First, I have never seen an ADBA registered Bully. All Bullies whose pedigrees I have studied are UKC with a few AKC dogs dating back to 30 yrs ago. I have never seen a Gotti dog with any ADBA registry in the ped. Second, before you start calling Am Bullies mutts because all of the ones *you *see are "pitiful" looking, I suggest you take yourself to a Bully show so you can see real American Bullies that are nice, clean, and conform to ABKC standard. I understand the controversy surrounding the American Bully, but in my opinion, they are not mutts as they are now an established breed.


----------



## SuthernStyles (Nov 7, 2009)

pitbullmamanatl said:


> First, I have never seen an ADBA registered Bully. All Bullies whose pedigrees I have studied are UKC with a few AKC dogs dating back to 30 yrs ago. I have never seen a Gotti dog with any ADBA registry in the ped. Second, before you start calling Am Bullies mutts because all of the ones *you *see are "pitiful" looking, I suggest you take yourself to a Bully show so you can see real American Bullies that are nice, clean, and conform to ABKC standard. I understand the controversy surrounding the American Bully, but in my opinion, they are not mutts as they are now an established breed.

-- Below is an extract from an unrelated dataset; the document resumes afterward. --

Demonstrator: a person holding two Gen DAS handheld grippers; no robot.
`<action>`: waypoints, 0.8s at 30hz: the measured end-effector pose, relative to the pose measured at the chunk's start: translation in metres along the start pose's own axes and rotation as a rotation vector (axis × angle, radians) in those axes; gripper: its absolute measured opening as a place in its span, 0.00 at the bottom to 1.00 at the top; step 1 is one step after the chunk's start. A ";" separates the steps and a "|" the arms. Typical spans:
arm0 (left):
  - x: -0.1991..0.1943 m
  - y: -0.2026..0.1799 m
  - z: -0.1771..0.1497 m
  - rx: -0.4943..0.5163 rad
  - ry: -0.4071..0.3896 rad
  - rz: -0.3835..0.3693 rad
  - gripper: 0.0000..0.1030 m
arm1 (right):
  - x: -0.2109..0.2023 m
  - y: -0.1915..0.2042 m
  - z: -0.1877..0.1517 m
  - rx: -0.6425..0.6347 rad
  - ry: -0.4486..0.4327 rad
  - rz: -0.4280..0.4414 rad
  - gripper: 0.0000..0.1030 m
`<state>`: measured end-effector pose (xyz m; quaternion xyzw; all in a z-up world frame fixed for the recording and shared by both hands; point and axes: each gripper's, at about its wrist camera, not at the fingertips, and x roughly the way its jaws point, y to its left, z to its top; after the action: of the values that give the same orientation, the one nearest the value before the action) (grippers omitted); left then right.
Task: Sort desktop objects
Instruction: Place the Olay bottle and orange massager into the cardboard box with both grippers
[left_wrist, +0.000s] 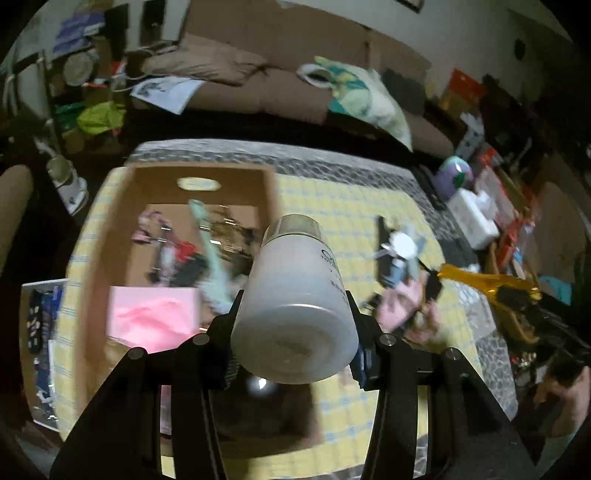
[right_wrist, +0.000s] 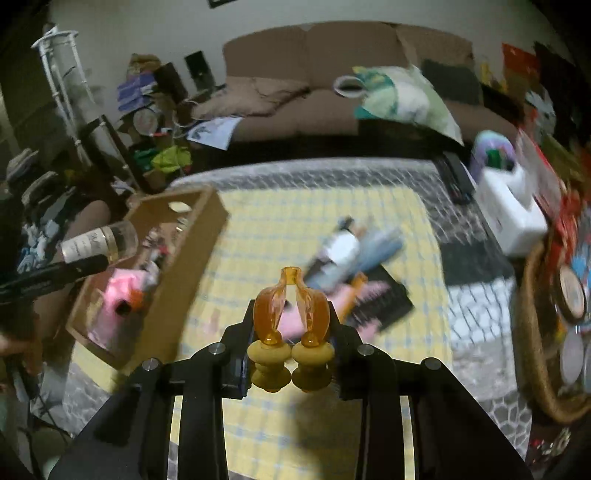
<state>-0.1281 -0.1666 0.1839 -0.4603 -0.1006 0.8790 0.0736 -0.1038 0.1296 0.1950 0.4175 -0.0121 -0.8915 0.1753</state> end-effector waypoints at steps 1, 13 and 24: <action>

I agree when they are correct they look nice, but the majority Ive seen are way overdone. That is why I agreed on the mutt remark. The notorious Juan Gotty is very nice. But I believe not all bullies are bred with same breeds to come up with a specific bully is another reason they get labeled mutts. Hows the snow down there? Sittin at around 61/2 inches up in Dalton. Biggest since 93 I believe


----------



## Sadie (Jun 18, 2008)

I am in Lithia Springs we have 7.1 inches right now. It's insane LOL


----------



## Mach0 (Mar 28, 2010)

pitbullmamanatl said:


> First, I have never seen an ADBA registered Bully. All Bullies whose pedigrees I have studied are UKC with a few AKC dogs dating back to 30 yrs ago. I have never seen a Gotti dog with any ADBA registry in the ped. Second, before you start calling Am Bullies mutts because all of the ones *you *see are "pitiful" looking, I suggest you take yourself to a Bully show so you can see real American Bullies that are nice, clean, and conform to ABKC standard. I understand the controversy surrounding the American Bully, but in my opinion, they are not mutts as they are now an established breed.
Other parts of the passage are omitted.